Said intentó en vano descubrir la fuente de la nueva fortuna de su hermano
sin que éste le ofreciera ninguna pista así que, falto de paciencia le preguntó
directamente como la había conseguido. Entonces Kadour le contó la historia de
su penoso viaje y el final feliz pero seguía sin entender el motivo por el que
el farol había causado tan honda impresión en el Pachá. Tan solo se había
limitado a aceptar los regalos sin preocuparse demasiado ya que esa había sido
la voluntad de Alá.
Cuando Said escuchó la historia de cómo su hermano había conseguido tal
fortuna comenzó a obsesionarse día y noche con la idea de conseguir lo mismo.
Si su hermano, un pobre fracasado, lo había conseguido ofreciendo tan solo un estúpido
farol, él podía hacerlo mucho mejor así que vendió su negocio y con el dinero
que obtuvo, compró todo tipo de mercancías. Como no lo parecieron suficientes
vendió también su casa y pronto tuvo veinte mulas cargadas de lo más selectos
productos del zoco. Las pobres bestias apenas podían moverse bajo semejante
carga y así abandonó Marrakech rumbo a la extraña ciudad más allá de las
montañas siguiendo la ruta que su hermano le había descrito.
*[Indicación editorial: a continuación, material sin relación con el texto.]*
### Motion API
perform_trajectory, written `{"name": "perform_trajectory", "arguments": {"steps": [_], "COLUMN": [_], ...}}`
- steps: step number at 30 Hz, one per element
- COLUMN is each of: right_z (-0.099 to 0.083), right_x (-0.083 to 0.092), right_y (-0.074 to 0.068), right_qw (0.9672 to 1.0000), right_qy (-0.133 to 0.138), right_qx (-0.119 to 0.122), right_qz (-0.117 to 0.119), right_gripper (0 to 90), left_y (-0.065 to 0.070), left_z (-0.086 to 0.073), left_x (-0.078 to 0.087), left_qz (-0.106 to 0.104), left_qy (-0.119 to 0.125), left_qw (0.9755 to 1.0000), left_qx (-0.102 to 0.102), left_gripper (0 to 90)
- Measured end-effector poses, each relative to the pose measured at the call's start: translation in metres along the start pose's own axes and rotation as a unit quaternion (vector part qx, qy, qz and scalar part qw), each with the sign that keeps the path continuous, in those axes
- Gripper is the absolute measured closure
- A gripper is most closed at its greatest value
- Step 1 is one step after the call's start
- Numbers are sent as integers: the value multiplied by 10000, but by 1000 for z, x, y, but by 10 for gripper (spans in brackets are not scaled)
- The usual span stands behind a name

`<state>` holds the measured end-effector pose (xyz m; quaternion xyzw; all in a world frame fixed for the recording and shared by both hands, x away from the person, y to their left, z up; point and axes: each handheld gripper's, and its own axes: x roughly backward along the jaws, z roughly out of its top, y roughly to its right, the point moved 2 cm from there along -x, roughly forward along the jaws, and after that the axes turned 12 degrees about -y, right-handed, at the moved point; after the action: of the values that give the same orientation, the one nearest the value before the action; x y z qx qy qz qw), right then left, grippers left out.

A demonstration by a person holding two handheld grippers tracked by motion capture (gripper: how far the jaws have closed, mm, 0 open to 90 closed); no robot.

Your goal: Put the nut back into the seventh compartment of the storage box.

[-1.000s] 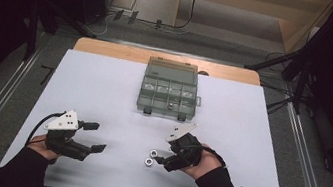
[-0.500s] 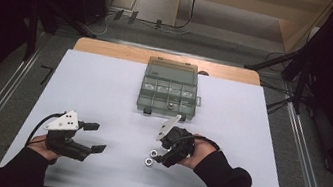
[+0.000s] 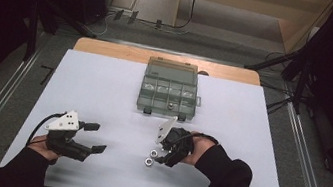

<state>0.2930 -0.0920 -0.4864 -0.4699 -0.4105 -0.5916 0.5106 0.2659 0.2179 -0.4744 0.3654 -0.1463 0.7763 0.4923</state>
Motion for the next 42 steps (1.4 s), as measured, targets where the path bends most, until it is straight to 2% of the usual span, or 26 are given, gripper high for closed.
{"name": "perform_trajectory", "arguments": {"steps": [2,3,7,8,12,16,17,18,21,24,25,27,28,29,30,31,42], "right_z": [0,0,2,3,3,4,4,4,4,5,5,6,7,7,8,8,14], "right_x": [0,-1,-1,-1,-5,-7,-9,-9,-12,-13,-14,-15,-16,-16,-16,-16,-17], "right_y": [1,4,5,5,5,6,4,6,6,7,6,4,5,5,6,4,5], "right_qw": [10000,9998,9998,9996,9990,9988,9989,9987,9988,9986,9985,9981,9978,9976,9974,9976,9968], "right_qy": [5,-25,-100,-110,-211,-232,-279,-256,-348,-322,-364,-403,-361,-415,-397,-449,-533], "right_qx": [73,183,189,264,381,425,376,432,334,418,403,458,563,560,599,524,593], "right_qz": [16,-29,-54,8,-31,-51,55,-38,56,-17,78,71,44,35,-85,67,71], "right_gripper": [377,376,386,406,439,469,477,483,503,530,536,554,560,567,571,589,630], "left_y": [0,0,0,0,0,0,0,0,0,0,0,0,0,0,0,0,0], "left_z": [0,0,0,0,0,0,0,0,0,0,0,0,0,0,0,0,0], "left_x": [0,0,0,0,0,0,0,0,0,0,0,0,0,0,0,0,0], "left_qz": [-1,4,1,-7,-7,-7,-8,-12,-1,-6,-6,-4,-4,-5,-6,-7,-13], "left_qy": [2,-7,8,31,33,33,34,33,36,33,33,36,35,36,39,40,37], "left_qw": [10000,10000,10000,10000,10000,10000,10000,10000,10000,10000,10000,10000,10000,10000,10000,10000,10000], "left_qx": [-4,-4,2,10,11,12,14,14,18,17,16,10,11,10,14,12,11], "left_gripper": [227,227,227,227,226,227,226,227,227,227,227,227,226,227,227,227,227]}}
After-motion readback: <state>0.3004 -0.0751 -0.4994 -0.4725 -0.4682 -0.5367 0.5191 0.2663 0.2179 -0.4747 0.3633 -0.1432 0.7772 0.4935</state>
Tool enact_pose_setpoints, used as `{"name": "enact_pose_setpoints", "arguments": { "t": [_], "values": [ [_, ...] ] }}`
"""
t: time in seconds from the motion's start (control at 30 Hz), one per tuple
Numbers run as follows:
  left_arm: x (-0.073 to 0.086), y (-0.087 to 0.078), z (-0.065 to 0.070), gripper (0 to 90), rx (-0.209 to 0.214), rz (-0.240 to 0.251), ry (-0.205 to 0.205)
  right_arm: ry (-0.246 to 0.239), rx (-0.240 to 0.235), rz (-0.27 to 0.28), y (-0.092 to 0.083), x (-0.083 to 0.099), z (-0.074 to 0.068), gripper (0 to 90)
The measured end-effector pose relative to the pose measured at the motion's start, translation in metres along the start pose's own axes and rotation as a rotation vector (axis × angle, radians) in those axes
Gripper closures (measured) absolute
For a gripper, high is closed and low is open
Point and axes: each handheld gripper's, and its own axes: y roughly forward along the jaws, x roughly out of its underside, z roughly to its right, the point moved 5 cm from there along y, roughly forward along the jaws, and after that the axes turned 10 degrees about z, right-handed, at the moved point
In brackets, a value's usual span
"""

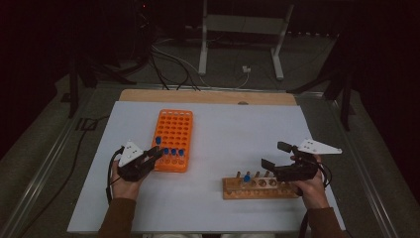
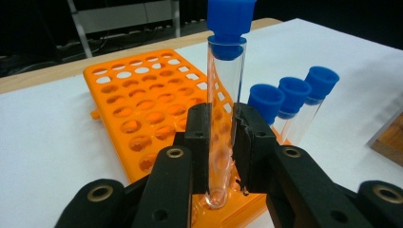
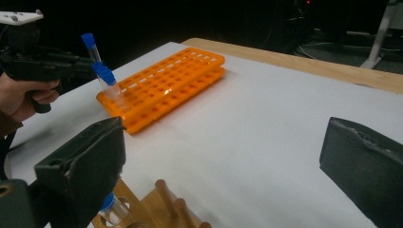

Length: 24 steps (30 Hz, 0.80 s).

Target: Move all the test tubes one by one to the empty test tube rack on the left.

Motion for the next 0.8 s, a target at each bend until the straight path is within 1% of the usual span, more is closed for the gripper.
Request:
{"name": "enact_pose_setpoints", "arguments": {
  "t": [0.2,0.8],
  "values": [
    [0.002,0.000,0.000,77.8,0.002,-0.010,0.001,0.002,-0.001,0.000,0.000,0.000,0.000,1.4],
    [0.014,0.000,0.001,77.8,0.006,-0.075,0.020,0.002,-0.008,0.002,-0.001,0.000,-0.001,1.4]
  ]
}}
Tan pronto como llegó al Atlas fue asaltado por los bandidos que antes
habían avistado a un Kadour protegido por su pobreza. Le golpearon hasta casi
matarlo y le arrebataron toda la carga. Cuando recuperó la consciencia se
encontró con que era tan pobre como su hermano lo había sido, pero la vergüenza
le impidió dar marcha atrás y siguió su camino hasta que llegó al mismo valle
que le habían descrito.
Cuando Said llegó a la ciudad, fue inmediatamente llevado ante el Pachá y
tratado con la misma cordialidad y respeto que su hermano. Las hermosas damas
del harén cuidaron sus heridas con exóticas esencias y aceites entre cojines de
pedrería y todo tipo de lujos y confort. Fue alimentado con suculentos manjares
y tratado como un rey durante tres días al fin de los cuáles y llegado el
momento de abandonar la ciudad, lamentó haber perdido toda su fabulosa carga y
se preguntó que podría darle al Pachá en muestra de agradecimiento. De todas
sus posesiones solo le quedaba un reloj viejo y dañado pero se dijo que si su
hermano solo había regalado un pequeño farol, a buen seguro que el Pachá sabría
agradecer su ofrenda así que se decidió a presentarle el reloj como muestra de
agradecimiento por su hospitalidad y generosidad.
Said fue afortunado ya que los relojes, como el vidrio, no se conocían en
esta ciudad y su regalo causo la misma conmoción y asombro que anteriormente
había causado el farol. El Pachá sostuvo el reloj entre sus manos y parecía que
tuviera ante él las estrellas y el cielo. Meditó largamente sobre este objeto y
su incalculable valor...un instrumento para medir el tiempo....que fabuloso. No
había riqueza suficiente en su reino para retribuir a su huésped, ninguna de
sus joyas eran comparables, tan solo poseía algo tan valioso como lo que tenía
entre sus manos y ordeno muy a su pesar, que sacaran de la vitrina el regalo
que meses atrás un extraño le había ofrecido. El Pachá le presentó a Said un
cojín de terciopelo negro sobre el que descansaba un farol rojo.
Y así fue como Said abandonó la ciudad rumbo a Marrakech. Entre sus únicas
pertenencias estaba su farol rojo y en su viaje de vuelta los ladrones no
vieron ningún motivo para causarle problemas.